Problem to work on: When a line below contains the word "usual", copy that line.

Start of Data

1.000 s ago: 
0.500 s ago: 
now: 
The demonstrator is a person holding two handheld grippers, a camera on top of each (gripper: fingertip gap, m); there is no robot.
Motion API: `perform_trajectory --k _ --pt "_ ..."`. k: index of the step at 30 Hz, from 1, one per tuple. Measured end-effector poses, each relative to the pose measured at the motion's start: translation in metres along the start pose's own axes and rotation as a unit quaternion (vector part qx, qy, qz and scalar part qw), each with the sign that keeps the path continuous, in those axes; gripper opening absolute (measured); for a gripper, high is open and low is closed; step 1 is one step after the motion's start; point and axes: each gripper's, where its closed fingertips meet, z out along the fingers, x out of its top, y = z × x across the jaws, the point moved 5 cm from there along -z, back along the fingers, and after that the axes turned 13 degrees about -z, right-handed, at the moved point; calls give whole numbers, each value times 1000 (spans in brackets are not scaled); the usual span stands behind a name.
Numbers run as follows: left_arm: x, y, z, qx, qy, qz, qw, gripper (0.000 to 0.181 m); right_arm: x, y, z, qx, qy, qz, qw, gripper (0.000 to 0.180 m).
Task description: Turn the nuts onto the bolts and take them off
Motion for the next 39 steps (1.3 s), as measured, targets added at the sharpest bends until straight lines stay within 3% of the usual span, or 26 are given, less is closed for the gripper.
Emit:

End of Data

Result of the exercise:
Motion API: `perform_trajectory --k _ --pt "_ ..."`. k: index of the step at 30 Hz, from 1, one per tuple. Measured end-effector poses, each relative to the pose measured at the motion's start: translation in metres along the start pose's own axes and rotation as a unit quaternion (vector part qx, qy, qz and scalar part qw), each with the sign that keeps the path continuous, in those axes; gripper opening absolute (measured); for a gripper, high is open and low is closed; step 1 is one step after the motion's start; point and axes: each gripper's, where its closed fingertips meet, z out along the fingers, x out of its top, y = z × x across the jaws, the point moved 5 cm from there along -z, back along the fingers, and after that the axes turned 13 degrees about -z, right-handed, at the moved point; calls give whole numbers, each value times 1000 (spans in brackets are not scaled); the usual span stands behind a name.
Motion for the next 39 steps (1.3 s), as measured, targets added at the sharpest bends until straight lines stay within 3% of the usual span, or 26 are given, less is closed for the gripper.

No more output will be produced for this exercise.